Although its elements of moral choice are simplified and problematized, such is to be expected where the dilemma of human interaction are simulated by rather than mediated through the programming of the game. Nevertheless, there is yet opportunity for analysis beyond the narrative text of the game if we do not neglect the quasi-historical element of the game. The work of historical analysis is to engage the past in its moment of crisis. Rather than projecting a linear reading replete with triumphalist accounts of the necessary victors of ideological conflict, we must hold these moments of tension in earnest.
According to Benjamin’s thesis in “On the Concept of History,” the work provided through historical analysis is an engagement with the temporal which embraces the messianic capacity of each moment. Rather than embracing an absolute chronology and the linear narratives of historicism, Benjamin’s challenge is an historical analysis which engages the past in the moment of its very production and takes the encounter with it as an experience. As such, a proper historical frame is one which becomes entangled with the moment of history to become cognizant of its potentiality.
“Historicism justifiably culminates in universal history. Nowhere does the materialist writing of history distance itself from it more clearly than in terms of method. The former has no theoretical armature. Its method is additive: it offers a mass of facts, in order to fill up a homogenous and empty time. The materialist writing of history for its part is based on a constructive principle. Thinking involves not only the movement of thoughts but also their zero-hour [Stillstellung]. Where thinking suddenly halts in a constellation overflowing with tensions, there it yields a shock to the same, through which it crystallizes as a monad. The historical materialist approaches a historical object solely and alone where he encounters it as a monad. In this structure he cognizes the sign of a messianic zero-hour [Stillstellung] of events, or put differently, a revolutionary chance in the struggle for the suppressed past. He perceives it, in order to explode a specific epoch out of the homogenous course of history; thus exploding a specific life out of the epoch, or a specific work out of the life-work. The net gain of this procedure consists of this: that the life-work is preserved and sublated in the work, the epoch in the life-work, and the entire course of history in the epoch. The nourishing fruit of what is historically conceptualized has time as its core, its precious but flavorless seed.”(Benjamin, 1940)
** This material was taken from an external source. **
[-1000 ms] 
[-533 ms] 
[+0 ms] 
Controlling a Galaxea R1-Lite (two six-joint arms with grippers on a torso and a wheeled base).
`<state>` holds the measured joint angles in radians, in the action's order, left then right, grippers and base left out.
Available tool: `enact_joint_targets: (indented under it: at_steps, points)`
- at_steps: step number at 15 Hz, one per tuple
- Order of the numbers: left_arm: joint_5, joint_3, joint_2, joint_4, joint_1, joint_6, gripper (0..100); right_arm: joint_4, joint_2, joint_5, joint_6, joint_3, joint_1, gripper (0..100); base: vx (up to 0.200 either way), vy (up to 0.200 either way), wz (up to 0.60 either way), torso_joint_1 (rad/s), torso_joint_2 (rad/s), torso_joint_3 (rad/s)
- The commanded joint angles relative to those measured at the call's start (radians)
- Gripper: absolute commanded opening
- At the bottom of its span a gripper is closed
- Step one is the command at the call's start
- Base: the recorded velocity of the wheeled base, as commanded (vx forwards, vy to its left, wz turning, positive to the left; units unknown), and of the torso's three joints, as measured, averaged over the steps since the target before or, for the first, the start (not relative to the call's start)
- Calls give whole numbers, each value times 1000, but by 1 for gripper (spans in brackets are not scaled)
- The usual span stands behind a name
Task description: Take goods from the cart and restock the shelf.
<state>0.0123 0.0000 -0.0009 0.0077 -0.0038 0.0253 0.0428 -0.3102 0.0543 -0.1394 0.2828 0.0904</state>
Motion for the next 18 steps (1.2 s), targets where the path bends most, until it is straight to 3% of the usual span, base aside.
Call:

Are not games a medium which exactly allows for this possibility of confronting history in the tension of its production — much more so when they weave the narratives of the past, present, and future?
Thus, the futuristic dystopia of Rapture is exactly one set in the past and given life by the presencing of the past. A Randian utopia of an underwater city in which the self is unconstrained is ruptured, leaving only the sinking feeling of moral vacuity and the nausea of choice. In essence, Ross and Benjamin ask us to assess the continued presence of the past and the ways in which the future resuscitates the struggles and turmoils of bygone eras. By bringing the past to fruition, the future has a central role in reconstituting the past anew.